Она почти не прислушивалась к тому, что он отвечал, но вдруг одна фраза привлекла ее внимание. Мартин упомянул, что перенес тропическую лихорадку в тайной колонии прокаженных на одном из Гавайских островов.
— А каким образом вы туда попали? — спросила Руфь. Такое царственное равнодушие к себе казалось ей преступным.
— Случайно, — отвечал Мартин, — я и не думал ни о каких прокаженных. Однажды я сбежал со шхуны, доплыл до берега и отправился в глубь острова, чтобы найти себе безопасное убежище. Три дня я питался плодами гуавы, дикими яблоками и бананами — вообще всем, что растет в джунглях. На четвертый день я вышел на тропинку. Она вела в гору, и на ней были свежие человеческие следы. В одном месте тропинка проходила по гребню горы, острому, как лезвие ножа. Ширина там была не более трех футов, а с обеих сторон зияли пропасти глубиною в несколько сот футов. Один хорошо вооруженный человек мог бы тут сдержать наступление стотысячной армии. Это был единственный путь в глубь острова. Часа через три я очутился в маленькой долине, среди нагромождений застывшей лавы. В ней росли фруктовые деревья и стояло семь или восемь тростниковых хижин. Как только я увидел жителей, я понял, куда попал. Довольно было одного взгляда.
— Что же вы сделали? — спросила Руфь, слушая, как Дездемона, испуганная, но завороженная.
— А что же я мог сделать? Старшим у них был добродушный старикашка, весь изъеденный проказой, который правил, как полновластный король. Он открыл эту долину и основал в ней колонию, что было, разумеется, противозаконно. Но у них имелись ружья и патроны к ним, кстати, канаки дьявольски метко стреляют. Привыкли охотиться на кабанов и диких кошек. Так что бежать нечего было и думать. Пришлось Мартину Идену остаться и прожить там три месяца.
— Но как же вам удалось спастись?
— Я бы сидел там и сейчас, если бы не одна девушка, наполовину китаянка, на четверть белая и на четверть гавайянка. Она была очень красива, бедняжка, и притом образованна. У ее матери в Гонолулу было состояние по меньшей мере в миллион. Вот эта девушка меня в конце концов и выручила. Понимаете, ее мать давала деньги на содержание колонии, и девушка, стало быть, не боялась, что ее накажут. Но она взяла с меня клятву никому не открывать убежища. И я сдержал эту клятву. Сейчас я впервые заговорил об этом. У бедной девушки тогда появились только первые признаки проказы. Пальцы правой руки у нее были сведены, и выше локтя виднелось маленькое пятнышко. Больше ничего. Теперь уж она, наверное, умерла.
— Но как же вы не боялись? И какое счастье, что вы не заразились этой ужасной болезнью!
— Вначале мне было порядком не по себе, — признался он. — Но потом я привык.
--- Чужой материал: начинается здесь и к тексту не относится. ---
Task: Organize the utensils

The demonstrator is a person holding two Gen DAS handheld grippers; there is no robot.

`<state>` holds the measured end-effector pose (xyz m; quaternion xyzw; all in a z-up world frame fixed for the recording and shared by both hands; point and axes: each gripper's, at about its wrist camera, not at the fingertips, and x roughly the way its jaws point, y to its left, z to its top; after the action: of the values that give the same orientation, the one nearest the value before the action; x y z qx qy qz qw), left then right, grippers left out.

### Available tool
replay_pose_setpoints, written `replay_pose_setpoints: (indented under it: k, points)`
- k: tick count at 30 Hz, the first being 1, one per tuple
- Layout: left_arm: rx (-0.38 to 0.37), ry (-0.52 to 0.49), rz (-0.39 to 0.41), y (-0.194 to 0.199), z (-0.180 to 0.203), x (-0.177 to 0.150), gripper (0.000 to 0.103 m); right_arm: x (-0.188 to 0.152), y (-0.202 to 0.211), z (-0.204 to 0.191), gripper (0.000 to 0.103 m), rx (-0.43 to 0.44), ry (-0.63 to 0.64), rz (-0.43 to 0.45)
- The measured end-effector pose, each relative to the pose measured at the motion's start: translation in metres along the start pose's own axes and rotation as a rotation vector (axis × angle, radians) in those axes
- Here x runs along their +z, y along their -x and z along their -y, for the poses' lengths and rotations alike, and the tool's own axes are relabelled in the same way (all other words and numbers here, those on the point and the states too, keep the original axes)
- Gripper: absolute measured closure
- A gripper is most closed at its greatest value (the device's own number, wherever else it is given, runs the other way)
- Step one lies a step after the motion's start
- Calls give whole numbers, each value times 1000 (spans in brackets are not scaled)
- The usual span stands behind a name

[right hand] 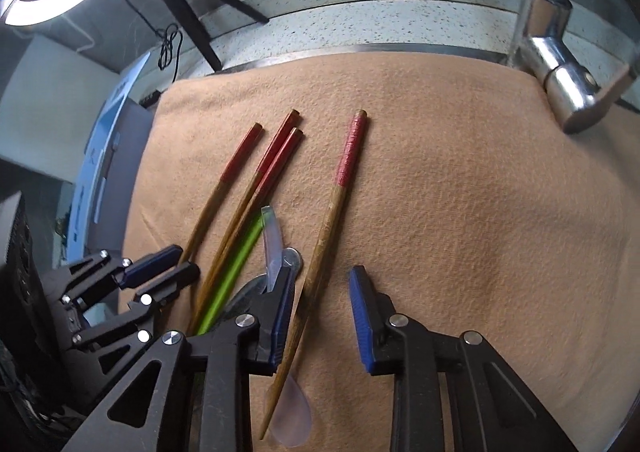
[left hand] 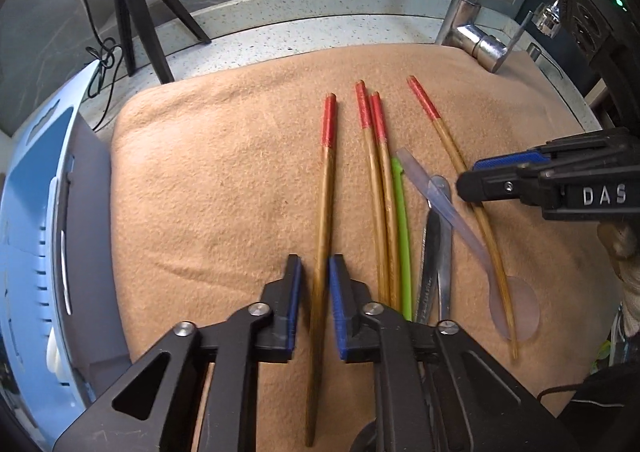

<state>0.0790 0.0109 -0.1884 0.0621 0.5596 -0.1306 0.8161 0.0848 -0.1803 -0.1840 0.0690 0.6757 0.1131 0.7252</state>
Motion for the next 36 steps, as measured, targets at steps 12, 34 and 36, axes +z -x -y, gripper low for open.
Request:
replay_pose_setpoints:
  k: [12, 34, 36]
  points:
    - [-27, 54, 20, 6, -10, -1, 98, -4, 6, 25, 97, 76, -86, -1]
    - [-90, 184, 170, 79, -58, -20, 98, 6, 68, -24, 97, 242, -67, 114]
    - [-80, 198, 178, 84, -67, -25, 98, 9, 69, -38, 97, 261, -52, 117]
К тому же мне очень было жаль эту несчастную девушку, и я забывал о том, что нужно быть осторожным. Она была так хороша и душой и телом, болезнь еще едва-едва коснулась ее. И она знала, что обречена никогда больше не видеть людей, вести жизнь первобытного дикаря и постепенно заживо разлагаться. Вы даже вообразить не можете, до чего ужасна проказа.
— Бедная девушка! — прошептала Руфь. — Все-таки странно, что она вас так отпустила.
— Почему странно? — спросил Мартин, не поняв.
— Да потому что она, наверно, любила вас, — продолжала Руфь так же тихо. — Ну скажите прямо: любила?
Загар давно сошел с лица Мартина из-за работы в прачечной и затворнической жизни, а в последнее время он еще побледнел от голода и болезни; теперь сквозь эту бледность стал медленно проступать румянец. Он открыл рот и хотел заговорить, но Руфь перебила его.